Prompt
From the listing below, extract every line in which the word "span" appears.

Information supplied

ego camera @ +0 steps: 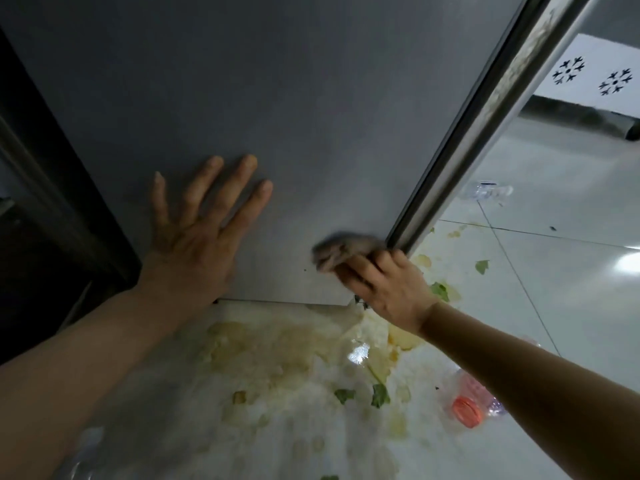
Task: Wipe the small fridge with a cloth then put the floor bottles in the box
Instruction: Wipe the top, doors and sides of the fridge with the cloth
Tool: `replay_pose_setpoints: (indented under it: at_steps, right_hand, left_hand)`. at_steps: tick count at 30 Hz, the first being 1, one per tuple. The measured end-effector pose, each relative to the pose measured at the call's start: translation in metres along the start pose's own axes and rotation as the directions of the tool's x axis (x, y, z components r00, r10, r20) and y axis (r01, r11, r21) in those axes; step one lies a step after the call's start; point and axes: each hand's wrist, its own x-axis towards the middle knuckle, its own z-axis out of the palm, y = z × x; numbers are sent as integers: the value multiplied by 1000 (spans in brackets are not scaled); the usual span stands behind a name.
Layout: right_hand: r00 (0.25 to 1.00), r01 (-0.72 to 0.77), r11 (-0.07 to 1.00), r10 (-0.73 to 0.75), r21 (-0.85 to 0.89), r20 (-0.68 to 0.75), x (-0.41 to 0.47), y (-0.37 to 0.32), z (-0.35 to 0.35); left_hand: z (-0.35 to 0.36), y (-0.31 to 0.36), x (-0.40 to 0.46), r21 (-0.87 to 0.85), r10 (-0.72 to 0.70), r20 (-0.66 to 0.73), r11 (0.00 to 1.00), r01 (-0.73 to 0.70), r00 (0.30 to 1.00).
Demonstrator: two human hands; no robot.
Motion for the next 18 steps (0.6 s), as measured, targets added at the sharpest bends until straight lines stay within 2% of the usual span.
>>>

Answer to this task
Tool: `replay_pose_setpoints: (indented under it: at_steps, right_hand, left_hand)`. at_steps: tick count at 30 Hz, the first being 1, one per tuple. The measured end-effector pose, each relative to the pose measured at the call's start: translation in metres along the start pose's own axes and rotation as the directions of the tool's x axis (x, y, z components r00, r10, r20) and y axis (r01, r11, r21) in those axes; step one lies a step after the call's start; point and axes: each hand's wrist, its own x-axis towards the middle knuckle, its own z-axis out of the palm, y = z × x; numbers are sent as integers: the value multiplied by 1000 (spans in brackets are not scaled); the usual span stands behind a name.
Motion for the next 18 steps (0.6 s), as measured, targets added at the sharpest bends until straight lines stay within 2% of the usual span.

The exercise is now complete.